Loss criterion initialized: BCEWithLogitsLoss
Optimizer and scheduler initialized:
  - Optimizer: AdamW
  - Learning rate: 0.0003
  - Weight decay: 5e-05
  - Scheduler: CosineAnnealingLR


## Training Loop Implementation

**Purpose**: Execute one epoch of gradient-based optimization.

**Training Protocol**:
1. **Training mode**: `model.train()` enables dropout and batch normalization training behavior
2. **Forward pass**: Compute logits for batch
3. **Loss computation**: Calculate multi-label binary cross-entropy loss via BCEWithLogitsLoss
4. **Backward pass**: Compute gradients via automatic differentiation
5. **Weight update**: Apply AdamW optimizer step with adaptive learning rates
6. **Loss accumulation**: Track weighted average across batches

**Design Choices**:
- **Zero gradients first**: Prevents gradient accumulation from previous iterations, ensuring clean gradient computation
- **Batch-weighted averaging**: Multiplies loss by batch size before accumulating to properly weight the final epoch loss
- **Progress monitoring**: tqdm provides real-time ETA and throughput metrics for tracking training progress

**Return Value**: Average loss per sample for epoch-level monitoring and convergence analysis.


In [16]:
log_dir = "runs/coco_multi_label_shuffle"
os.makedirs(log_dir, exist_ok=True)
#writer = SummaryWriter(log_dir)

#print(f"Logs will be saved to: {log_dir}")

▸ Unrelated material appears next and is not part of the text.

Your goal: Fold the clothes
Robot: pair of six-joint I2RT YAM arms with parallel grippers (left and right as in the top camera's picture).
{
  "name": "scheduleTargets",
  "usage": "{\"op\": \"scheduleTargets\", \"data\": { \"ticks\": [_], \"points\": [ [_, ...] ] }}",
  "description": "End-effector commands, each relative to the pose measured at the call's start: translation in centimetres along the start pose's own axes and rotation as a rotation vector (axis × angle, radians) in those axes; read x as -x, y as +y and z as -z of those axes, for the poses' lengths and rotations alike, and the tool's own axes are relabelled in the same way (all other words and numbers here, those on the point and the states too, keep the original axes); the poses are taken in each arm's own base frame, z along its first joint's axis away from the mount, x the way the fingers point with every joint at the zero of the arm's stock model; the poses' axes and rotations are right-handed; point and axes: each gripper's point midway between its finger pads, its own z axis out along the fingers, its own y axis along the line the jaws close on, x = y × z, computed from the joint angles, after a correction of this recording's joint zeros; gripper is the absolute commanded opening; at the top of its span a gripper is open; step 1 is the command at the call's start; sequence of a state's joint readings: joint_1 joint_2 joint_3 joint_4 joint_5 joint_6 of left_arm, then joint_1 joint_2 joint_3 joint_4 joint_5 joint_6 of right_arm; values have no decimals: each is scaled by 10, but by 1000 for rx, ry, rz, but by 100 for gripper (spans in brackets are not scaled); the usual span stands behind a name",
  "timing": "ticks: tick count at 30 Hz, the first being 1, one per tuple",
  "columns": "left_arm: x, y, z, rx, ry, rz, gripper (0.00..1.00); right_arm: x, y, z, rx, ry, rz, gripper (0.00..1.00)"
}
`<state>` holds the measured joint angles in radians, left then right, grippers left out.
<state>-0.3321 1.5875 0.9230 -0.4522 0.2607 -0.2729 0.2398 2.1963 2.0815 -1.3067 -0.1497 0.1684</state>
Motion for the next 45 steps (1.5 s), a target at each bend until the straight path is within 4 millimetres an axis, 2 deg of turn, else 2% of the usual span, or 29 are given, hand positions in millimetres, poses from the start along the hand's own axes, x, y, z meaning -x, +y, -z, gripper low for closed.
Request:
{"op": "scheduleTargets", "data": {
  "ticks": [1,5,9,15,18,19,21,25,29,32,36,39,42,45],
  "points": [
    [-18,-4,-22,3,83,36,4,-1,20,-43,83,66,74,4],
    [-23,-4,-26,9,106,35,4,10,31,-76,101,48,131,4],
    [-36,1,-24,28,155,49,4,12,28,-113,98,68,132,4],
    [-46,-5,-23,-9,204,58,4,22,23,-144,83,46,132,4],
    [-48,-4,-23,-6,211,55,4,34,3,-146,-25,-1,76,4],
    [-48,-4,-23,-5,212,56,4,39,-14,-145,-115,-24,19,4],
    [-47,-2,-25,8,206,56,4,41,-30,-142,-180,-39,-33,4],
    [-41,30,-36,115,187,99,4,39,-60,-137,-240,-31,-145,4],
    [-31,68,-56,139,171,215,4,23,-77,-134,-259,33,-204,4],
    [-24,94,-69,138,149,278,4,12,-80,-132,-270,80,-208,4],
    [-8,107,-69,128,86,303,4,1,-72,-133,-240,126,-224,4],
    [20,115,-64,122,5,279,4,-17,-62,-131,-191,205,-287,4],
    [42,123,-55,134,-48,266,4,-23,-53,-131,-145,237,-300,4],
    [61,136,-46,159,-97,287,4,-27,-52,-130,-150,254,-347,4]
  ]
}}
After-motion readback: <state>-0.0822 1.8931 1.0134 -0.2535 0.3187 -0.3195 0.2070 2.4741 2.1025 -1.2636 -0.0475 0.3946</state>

## Validation Loop with Comprehensive Metrics

**Purpose**: Evaluate model on validation set without gradient updates.

**Evaluation Protocol**:
1. **Evaluation mode**: `model.eval()` disables dropout and uses batch normalization running statistics
2. **No gradients**: `torch.no_grad()` reduces memory consumption by not storing intermediate activations
3. **Sigmoid activation**: Converts logits to [0,1] probabilities for multi-label prediction
4. **Batch accumulation**: Collects predictions and labels in memory for metric computation

**Comprehensive Metrics**:
- **Loss**: Validation set loss for monitoring overfitting
- **Exact match accuracy**: Percentage of samples with all 80 labels predicted correctly (very strict)
- **Sample accuracy**: Average per-sample label accuracy (more lenient)
- **Micro/Macro F1**: Complementary perspectives on classification performance
- **mAP**: Primary ranking metric for model selection

**Return Dictionary**: Encapsulates all metrics plus raw predictions/labels for potential post-analysis.

**Why return predictions**: Enables threshold tuning or ensemble methods without re-running inference.


In [17]:
def update_graphs(summary_writer, epoch, train_results, val_results,
                  train_class_results=None, val_class_results=None, 
                  class_names=None, mbatch_group=-1, mbatch_count=0, mbatch_losses=None):
    
    # Log mini-batch losses if available
    if mbatch_group > 0 and mbatch_losses:
        for i in range(len(mbatch_losses)):
            summary_writer.add_scalar("Losses/Train mini-batches",
                                  mbatch_losses[i],
                                  epoch * mbatch_count + (i+1)*mbatch_group)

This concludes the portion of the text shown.